Picasso, Petite fille sautant à la corde, musée Picasso, Paris
J’ai mis mon chapeau vert à pois mauves et je marche dans l’avenue. Une petite fille saute à la corde avec une vitalité qui concentre mon regard, dissipe mes pensées, éteint le reste de la rue. En une seconde, “me la recuerdo”, je la rattache à mes jeux d’enfant à Madrid.
Je la dépasse, elle s’arrête de sauter et me dit :
« Madame, tu es trop jolie ! »
N’ayant jamais de ma vie reçu pareil compliment, je m’arrête à mon tour et lui dis : « Tu es très jolie aussi, et tu sautes bien à la corde ». Elle a de longs cheveux tressés comme moi à son âge. Elle me montre les figures qu’elle connaît : à l’endroit, à l’envers, à cloche-pied gauche, à cloche-pied droit et en croisant la corde.
Je lui demande si elle connaît les “doubles”, où la corde est tournée deux fois plus vite. Elle ne comprend pas bien et me la tend. Par chance pour moi, la corde est trop courte (et je porte des chaussures à talons).
C’est une enfant qui aime apprendre et qui se contrarie à l’idée de ne pas savoir absolument TOUT faire à la corde.
Comme moi à son âge.
Pendant que nous parlons, un homme et une femme déchargent une camionnette vers un magasin. Ce sont des gens pauvrement habillés ‒ ce qui n’est pas le cas de la petite fille. Ils observent la scène à chacun de leurs passages, et je comprends que ce sont ses parents. Je leur souris, ils me sourient, la femme a une dent en moins.
La petite fille me demande : « Comment tu t’appelles ? » Je lui dis : « Nathalie, et toi ? »
— Paloma.
Picasso, Colombe en vol sur arc-en-ciel
Ce nom me pénètre d’un ravissement presque aussi intense que si le Saint-Esprit s’était posé sur ma tête : Paloma est le deuxième prénom de ma fille bien aimée, et puis il me rattache à ma cour d’école et à une Paloma Benitez au grand front bombé, première de la classe et du saut à la corde. Ses parents passent à côté de nous. Gagnée par la spontanéité de l’enfant je leur dis de but en blanc : « Paloma, quel joli nom, de quel pays êtes-vous ? »

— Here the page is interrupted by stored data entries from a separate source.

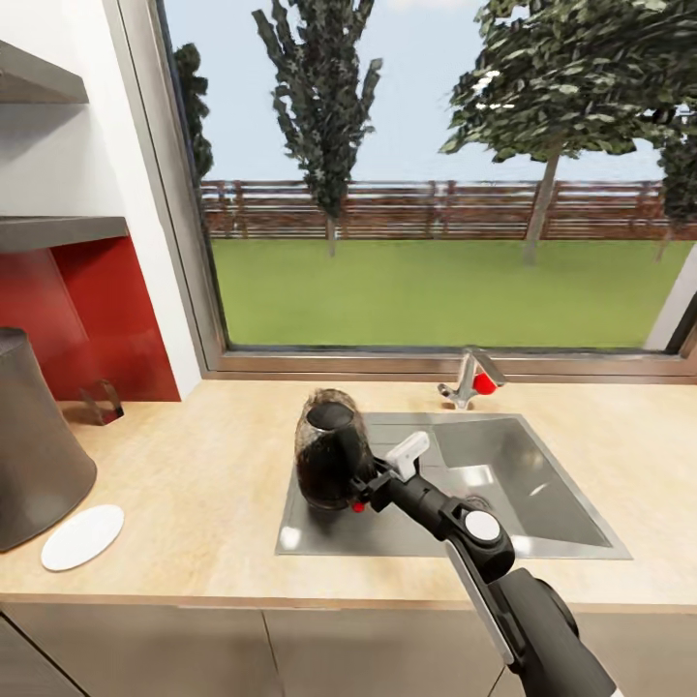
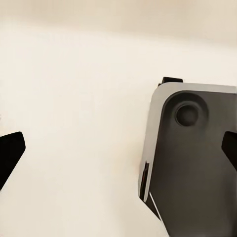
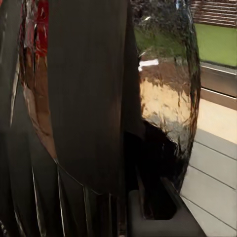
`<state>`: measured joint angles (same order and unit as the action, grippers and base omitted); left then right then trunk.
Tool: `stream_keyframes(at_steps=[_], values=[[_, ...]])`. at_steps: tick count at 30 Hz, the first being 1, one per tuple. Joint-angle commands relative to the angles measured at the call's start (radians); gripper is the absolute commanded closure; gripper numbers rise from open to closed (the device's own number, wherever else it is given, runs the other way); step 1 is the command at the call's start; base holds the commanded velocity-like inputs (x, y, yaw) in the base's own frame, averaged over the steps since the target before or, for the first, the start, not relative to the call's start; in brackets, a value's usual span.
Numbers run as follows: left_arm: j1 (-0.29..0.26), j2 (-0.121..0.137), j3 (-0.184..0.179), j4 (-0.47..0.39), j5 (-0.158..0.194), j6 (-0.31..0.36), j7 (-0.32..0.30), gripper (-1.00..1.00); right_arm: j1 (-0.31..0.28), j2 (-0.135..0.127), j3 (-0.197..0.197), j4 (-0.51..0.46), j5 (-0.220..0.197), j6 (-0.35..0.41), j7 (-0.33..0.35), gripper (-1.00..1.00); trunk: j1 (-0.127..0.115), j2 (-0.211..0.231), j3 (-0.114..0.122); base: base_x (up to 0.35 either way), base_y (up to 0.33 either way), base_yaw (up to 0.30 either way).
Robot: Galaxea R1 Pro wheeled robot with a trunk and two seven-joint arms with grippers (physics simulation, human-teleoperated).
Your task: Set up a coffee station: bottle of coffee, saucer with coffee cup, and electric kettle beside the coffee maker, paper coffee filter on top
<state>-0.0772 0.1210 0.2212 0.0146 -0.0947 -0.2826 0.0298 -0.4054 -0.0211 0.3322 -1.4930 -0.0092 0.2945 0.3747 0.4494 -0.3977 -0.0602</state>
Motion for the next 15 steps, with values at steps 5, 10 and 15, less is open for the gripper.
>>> stream_keyframes(at_steps=[5, 10, 15], values=[[-0.001, 0.001, 0.005, 0.001, -0.011, -0.004, 0.001, -1.0, -0.001, 0.001, 0.002, -0.005, -0.003, 0.011, 0.003, 1.0, 0.001, -0.002, -0.002, 0.0, 0.009, 0.0], [-0.001, 0.0, 0.007, 0.001, -0.011, -0.004, 0.001, -1.0, -0.001, 0.001, 0.002, -0.006, -0.002, 0.042, 0.005, 1.0, 0.001, -0.002, -0.002, 0.0, 0.021, 0.0], [-0.001, -0.001, 0.009, 0.002, -0.01, -0.004, 0.003, -1.0, -0.001, 0.0, 0.002, -0.007, -0.002, 0.056, 0.006, 1.0, 0.001, -0.002, -0.002, 0.0, 0.253, 0.0]])
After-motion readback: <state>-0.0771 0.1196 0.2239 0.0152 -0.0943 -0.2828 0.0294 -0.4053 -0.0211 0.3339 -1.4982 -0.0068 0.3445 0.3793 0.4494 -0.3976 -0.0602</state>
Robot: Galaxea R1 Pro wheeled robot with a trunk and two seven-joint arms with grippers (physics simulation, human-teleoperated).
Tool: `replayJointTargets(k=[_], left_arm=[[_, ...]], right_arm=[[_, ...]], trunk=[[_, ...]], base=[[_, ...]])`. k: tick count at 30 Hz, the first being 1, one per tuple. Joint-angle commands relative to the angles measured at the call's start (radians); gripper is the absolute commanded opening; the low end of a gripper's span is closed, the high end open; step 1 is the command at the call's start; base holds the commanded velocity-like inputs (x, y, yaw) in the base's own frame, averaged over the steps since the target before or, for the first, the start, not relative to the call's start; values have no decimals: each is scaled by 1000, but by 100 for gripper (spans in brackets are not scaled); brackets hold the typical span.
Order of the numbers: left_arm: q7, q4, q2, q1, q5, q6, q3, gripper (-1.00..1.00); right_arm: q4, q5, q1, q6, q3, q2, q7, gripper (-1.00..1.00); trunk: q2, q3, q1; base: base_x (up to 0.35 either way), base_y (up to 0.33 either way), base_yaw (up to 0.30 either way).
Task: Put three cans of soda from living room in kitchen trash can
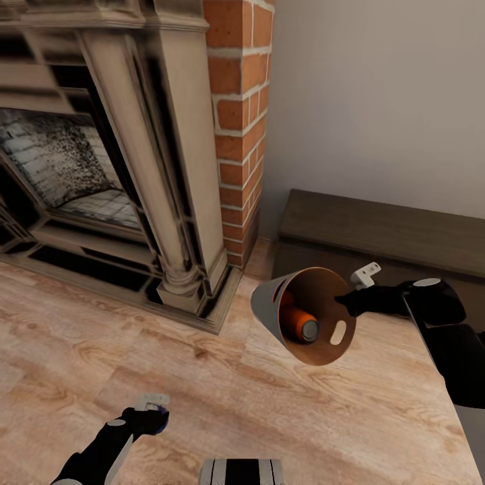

Ils se rembrunissent sans répondre. Tirée de mon ivresse je m’aperçois que ce sont probablement des Roms − peut-être en situation irrégulière, peut-être vivant dans un camp à La Courneuve, faisant avec leur vieille camionnette des livraisons pour survivre. J’ai raté mon saut, il faut que je me raccroche à quelque chose : « Vous n’êtes pas espagnols ? C’est un prénom espagnol ». Puis, mentant : « Je suis espagnole. » L’homme me scrute et lâche : « Bulgares ». Je dis en ouvrant grand les yeux : « Paloma veut dire colombe en espagnol ». Comme ils ne comprennent pas colombe, j’ajoute : “Paloma, un oiseau” et je me mets à battre des ailes avec les bras. L’homme et la femme sourient et renchérissent : « Oui, un oiseau », et posant leurs paquets ils battent des ailes avec moi pendant que Paloma essaie les doubles sauts dans l’avenue.